By Kofi Outlaw

I’ll give this to “The Big Bang Theory”: the show is definitely finding its niche.
This week offered what I’d say is the best intro segment, a chuckle-worthy look at the nerd-squad engaged in a high-stakes game of World of Warcraft, complete with treachery, greed and some online backstabbing.
The main plotline deals with Leonard (Johnny Galecki) stumbling upon crush Penny (Kaley Cuoco) making out with one of her boy-toys—an injection of reality the show badly needed; up until this point Penny had been virtually asexual.
Lovelorn Leonard is crushed. To win back his confidence he proposes to his friends that he will ask out his lab partner at work. The lab partner is played by Sara Gilbert, Galecki’s on-screen girlfriend from “Rosanne” (Inside joke alert!) Leonard nerdishly requests a date from Gilbert, who in equally nerdish fashion opts to cut right to the kiss. The result: no ‘bio-chemical reaction’; the girl is not interested in him. Leonard is further crushed.

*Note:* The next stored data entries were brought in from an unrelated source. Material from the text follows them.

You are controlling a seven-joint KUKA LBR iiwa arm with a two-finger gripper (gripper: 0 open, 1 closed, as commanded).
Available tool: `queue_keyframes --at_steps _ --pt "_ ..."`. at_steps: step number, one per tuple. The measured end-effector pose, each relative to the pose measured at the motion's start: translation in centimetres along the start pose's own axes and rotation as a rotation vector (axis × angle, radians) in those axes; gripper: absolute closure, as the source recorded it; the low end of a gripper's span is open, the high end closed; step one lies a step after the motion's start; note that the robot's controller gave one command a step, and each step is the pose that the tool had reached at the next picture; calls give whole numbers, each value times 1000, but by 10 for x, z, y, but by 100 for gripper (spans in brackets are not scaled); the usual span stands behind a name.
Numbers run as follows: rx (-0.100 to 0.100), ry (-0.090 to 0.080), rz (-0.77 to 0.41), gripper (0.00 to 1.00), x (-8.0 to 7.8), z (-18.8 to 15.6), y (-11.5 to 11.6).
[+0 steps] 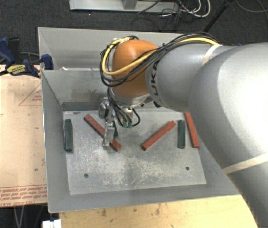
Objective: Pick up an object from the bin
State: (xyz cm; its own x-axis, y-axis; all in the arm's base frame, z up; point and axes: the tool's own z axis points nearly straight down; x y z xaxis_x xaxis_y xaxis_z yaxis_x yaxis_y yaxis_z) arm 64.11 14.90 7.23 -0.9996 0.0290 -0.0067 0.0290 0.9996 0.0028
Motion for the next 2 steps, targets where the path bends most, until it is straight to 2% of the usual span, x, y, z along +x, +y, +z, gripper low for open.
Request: queue_keyframes --at_steps 1,2 --pt "1 6 1 100 2 2 0" --pt "1 -4 -209 100 -1 -133 -23"
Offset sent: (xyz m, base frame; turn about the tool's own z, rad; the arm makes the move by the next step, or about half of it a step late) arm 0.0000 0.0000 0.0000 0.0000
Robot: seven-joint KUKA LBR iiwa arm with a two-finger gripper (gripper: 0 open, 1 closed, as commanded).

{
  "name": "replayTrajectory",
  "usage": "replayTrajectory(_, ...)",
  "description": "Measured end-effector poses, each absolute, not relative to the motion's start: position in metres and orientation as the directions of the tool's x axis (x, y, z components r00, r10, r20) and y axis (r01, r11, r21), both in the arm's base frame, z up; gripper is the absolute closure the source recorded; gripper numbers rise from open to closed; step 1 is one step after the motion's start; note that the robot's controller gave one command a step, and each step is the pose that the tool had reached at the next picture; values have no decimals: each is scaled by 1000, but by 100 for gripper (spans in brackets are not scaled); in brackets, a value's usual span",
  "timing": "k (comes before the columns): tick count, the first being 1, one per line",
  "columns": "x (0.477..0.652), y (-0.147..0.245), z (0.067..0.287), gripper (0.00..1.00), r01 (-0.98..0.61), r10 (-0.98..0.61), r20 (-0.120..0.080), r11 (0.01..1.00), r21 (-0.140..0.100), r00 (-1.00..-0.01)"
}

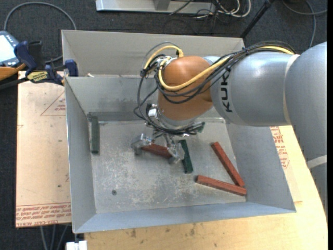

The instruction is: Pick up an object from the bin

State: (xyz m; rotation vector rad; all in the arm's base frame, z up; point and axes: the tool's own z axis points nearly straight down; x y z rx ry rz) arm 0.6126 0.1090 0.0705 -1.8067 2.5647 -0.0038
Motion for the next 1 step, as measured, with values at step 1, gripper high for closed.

After a period of lamenting (singing emo songs and planning to buy a cat,) Leonard, provoked by Sheldon (Jim Parsons,) does what he should’ve done in the first place: knocks on Penny’s door and asks her out. Well… sort of. Too nervous to confront the issue directly, Leonard leads Penny to believe that their date is actually a group outing with the nerd squad.
The date goes well enough. At dinner Leonard manages sociable conversation, learns a bit about Penny (weekend-long sex romps with her boy-toys is unfulfilling,) and even manages to impress the lady with a trick involving lifting an olive off the table using a glass and centripetal force (see kids, physics can be cool!) Then Leonard suffers a concussion. End of date.
When they get back to the apartment, Penny asks Leonard if their dinner was actually a date. Leonard pauses, seeing his chance, but ultimately chickens out, downplaying the evening as dinner amongst friends. Then he immediately goes home and brags to the nerd-squad.
I don’t know if writer Chuck Lorre is reading my blogs or what, but “The Big Bang Theory” is definitely tweaking its faults according to the blueprint I laid down: a more realistic take on Penny’s character; fewer scenes of pedantic nerd-speak; and more fish-out-of-water moments of the geeks grappling (hilariously) with social norms.
I’d say my chuckle factor was up to nearly four this episode—but the show has yet to provide the full-bellied laughs that would make it a mainstay. With Chuck Lorre at the helm though, the odds are favor of TBBT.